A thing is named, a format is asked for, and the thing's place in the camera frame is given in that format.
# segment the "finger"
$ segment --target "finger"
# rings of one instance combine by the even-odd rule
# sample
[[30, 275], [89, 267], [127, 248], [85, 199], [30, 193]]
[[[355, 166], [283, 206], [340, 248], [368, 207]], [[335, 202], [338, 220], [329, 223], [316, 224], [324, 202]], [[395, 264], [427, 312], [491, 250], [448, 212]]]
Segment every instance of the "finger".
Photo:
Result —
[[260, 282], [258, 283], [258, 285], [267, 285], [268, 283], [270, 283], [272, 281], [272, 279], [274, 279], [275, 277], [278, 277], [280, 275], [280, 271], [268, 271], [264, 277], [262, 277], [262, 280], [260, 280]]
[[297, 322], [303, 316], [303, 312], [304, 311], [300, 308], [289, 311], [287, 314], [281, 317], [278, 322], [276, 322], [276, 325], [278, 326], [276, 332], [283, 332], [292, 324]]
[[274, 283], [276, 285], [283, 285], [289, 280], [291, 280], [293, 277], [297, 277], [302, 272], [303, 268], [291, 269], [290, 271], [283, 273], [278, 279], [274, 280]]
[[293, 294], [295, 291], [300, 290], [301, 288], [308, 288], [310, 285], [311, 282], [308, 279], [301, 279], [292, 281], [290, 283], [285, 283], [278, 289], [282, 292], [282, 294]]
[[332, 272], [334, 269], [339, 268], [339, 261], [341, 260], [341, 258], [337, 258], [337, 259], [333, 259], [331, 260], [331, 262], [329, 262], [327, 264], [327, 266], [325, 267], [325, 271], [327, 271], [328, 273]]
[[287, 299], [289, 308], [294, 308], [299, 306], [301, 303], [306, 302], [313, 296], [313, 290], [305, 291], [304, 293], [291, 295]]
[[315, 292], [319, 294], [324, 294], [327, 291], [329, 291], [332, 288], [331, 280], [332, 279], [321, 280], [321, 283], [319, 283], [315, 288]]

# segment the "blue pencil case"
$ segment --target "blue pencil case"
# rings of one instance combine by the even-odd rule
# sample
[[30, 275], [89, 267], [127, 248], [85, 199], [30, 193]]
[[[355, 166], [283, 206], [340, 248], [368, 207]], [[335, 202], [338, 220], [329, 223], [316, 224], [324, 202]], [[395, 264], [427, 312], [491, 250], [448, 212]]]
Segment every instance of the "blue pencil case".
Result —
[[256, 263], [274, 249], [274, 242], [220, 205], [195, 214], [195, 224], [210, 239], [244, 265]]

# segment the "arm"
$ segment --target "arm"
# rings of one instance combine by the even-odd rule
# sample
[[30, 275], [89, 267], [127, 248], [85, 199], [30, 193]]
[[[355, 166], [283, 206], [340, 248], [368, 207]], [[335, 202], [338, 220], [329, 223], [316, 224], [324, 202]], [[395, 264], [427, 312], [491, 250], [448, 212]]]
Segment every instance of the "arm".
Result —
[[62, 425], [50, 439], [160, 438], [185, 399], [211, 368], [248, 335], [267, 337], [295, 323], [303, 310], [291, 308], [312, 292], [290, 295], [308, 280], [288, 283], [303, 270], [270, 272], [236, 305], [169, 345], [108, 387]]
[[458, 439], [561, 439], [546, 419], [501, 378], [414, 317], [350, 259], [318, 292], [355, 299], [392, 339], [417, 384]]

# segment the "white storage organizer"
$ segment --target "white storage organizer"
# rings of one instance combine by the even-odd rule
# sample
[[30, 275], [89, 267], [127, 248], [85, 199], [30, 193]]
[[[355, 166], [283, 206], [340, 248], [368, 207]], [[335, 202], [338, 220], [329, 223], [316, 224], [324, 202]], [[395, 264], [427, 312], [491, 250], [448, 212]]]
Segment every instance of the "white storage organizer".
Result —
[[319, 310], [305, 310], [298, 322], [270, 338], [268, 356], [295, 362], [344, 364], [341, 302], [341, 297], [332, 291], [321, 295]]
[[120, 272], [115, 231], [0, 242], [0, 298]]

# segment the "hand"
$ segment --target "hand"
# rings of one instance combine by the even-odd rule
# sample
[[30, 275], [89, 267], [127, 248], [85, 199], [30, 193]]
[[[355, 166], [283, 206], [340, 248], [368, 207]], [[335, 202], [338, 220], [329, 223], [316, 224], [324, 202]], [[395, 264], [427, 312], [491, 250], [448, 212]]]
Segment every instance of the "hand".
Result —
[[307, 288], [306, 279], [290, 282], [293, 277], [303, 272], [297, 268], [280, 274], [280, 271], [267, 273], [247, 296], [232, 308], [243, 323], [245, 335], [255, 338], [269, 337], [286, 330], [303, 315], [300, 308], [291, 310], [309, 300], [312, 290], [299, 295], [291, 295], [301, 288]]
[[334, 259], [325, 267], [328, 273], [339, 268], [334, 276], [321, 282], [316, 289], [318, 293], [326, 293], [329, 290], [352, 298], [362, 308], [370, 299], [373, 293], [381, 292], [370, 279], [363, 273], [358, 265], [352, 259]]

******

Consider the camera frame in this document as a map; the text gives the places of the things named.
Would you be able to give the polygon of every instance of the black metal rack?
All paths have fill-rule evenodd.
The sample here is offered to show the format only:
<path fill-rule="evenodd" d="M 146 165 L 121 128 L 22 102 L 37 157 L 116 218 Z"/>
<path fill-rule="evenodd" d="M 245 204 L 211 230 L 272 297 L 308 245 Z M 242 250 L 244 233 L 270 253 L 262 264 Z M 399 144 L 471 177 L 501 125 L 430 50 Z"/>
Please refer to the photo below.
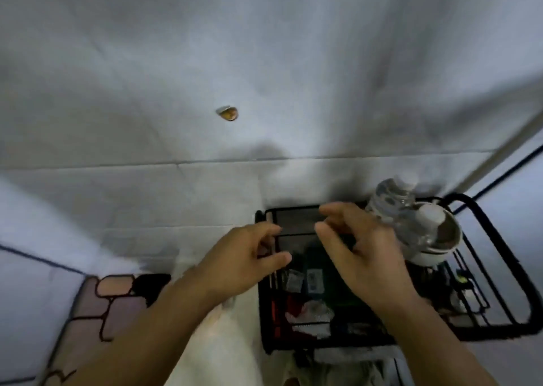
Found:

******

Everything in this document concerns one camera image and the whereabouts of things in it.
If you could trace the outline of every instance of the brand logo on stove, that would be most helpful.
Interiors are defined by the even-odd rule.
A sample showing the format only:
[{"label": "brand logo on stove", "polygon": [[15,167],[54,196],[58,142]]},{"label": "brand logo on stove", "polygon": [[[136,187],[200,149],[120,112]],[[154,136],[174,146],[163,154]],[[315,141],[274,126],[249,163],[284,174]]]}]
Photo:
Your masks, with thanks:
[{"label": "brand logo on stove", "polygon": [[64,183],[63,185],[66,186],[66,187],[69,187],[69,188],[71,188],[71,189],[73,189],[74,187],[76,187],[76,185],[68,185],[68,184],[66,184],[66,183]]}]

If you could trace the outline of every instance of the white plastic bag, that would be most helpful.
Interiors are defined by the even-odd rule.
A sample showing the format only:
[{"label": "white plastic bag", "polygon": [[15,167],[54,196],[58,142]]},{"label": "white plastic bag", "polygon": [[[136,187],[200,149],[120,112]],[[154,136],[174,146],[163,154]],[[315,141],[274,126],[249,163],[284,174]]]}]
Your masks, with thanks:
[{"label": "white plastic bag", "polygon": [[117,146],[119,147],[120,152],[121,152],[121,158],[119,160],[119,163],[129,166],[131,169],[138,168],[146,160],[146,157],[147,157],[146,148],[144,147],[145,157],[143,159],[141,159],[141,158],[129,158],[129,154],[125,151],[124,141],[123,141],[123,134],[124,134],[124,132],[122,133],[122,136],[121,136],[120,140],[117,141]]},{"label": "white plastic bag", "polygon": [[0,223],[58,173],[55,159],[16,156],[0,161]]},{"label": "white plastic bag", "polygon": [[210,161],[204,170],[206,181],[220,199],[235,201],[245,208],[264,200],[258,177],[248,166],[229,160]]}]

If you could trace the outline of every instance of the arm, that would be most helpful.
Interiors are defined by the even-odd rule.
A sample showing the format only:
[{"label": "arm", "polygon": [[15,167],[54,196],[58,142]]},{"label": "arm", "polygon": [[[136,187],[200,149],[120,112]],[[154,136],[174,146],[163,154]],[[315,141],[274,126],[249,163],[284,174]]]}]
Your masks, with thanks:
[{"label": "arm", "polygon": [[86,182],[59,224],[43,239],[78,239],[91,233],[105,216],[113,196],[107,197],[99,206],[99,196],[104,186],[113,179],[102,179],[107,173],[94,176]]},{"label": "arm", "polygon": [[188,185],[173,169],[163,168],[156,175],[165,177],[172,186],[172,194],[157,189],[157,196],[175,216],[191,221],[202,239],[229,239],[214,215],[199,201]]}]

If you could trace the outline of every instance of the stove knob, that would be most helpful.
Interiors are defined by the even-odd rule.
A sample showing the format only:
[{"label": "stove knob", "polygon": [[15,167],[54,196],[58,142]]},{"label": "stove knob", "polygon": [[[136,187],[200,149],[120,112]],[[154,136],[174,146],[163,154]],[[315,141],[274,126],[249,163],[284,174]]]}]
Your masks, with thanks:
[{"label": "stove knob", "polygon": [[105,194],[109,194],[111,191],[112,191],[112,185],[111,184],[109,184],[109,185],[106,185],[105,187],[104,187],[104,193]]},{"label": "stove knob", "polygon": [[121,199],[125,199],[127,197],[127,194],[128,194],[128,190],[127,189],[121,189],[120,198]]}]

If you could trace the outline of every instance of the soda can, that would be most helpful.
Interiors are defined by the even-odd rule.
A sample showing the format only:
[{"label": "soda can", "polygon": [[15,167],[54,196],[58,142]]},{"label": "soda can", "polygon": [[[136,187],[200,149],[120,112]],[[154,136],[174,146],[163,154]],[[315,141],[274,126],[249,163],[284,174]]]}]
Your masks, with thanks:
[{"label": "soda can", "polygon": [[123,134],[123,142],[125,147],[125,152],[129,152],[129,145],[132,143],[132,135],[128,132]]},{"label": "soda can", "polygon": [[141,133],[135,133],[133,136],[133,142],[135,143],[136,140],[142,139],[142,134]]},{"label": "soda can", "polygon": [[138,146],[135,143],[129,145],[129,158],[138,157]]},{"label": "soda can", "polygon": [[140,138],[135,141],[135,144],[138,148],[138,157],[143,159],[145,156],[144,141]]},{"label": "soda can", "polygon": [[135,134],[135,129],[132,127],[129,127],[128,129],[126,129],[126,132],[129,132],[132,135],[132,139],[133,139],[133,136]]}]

******

### [What to do]
Every line above with the string "evenodd" in it should be copied into the answer.

### [Answer space]
All paths have fill-rule evenodd.
<path fill-rule="evenodd" d="M 146 165 L 121 128 L 22 102 L 37 157 L 116 218 Z"/>
<path fill-rule="evenodd" d="M 245 204 L 211 230 L 272 297 L 308 245 Z M 242 250 L 244 233 L 270 253 L 262 264 Z M 399 144 L 471 177 L 501 125 L 430 50 Z"/>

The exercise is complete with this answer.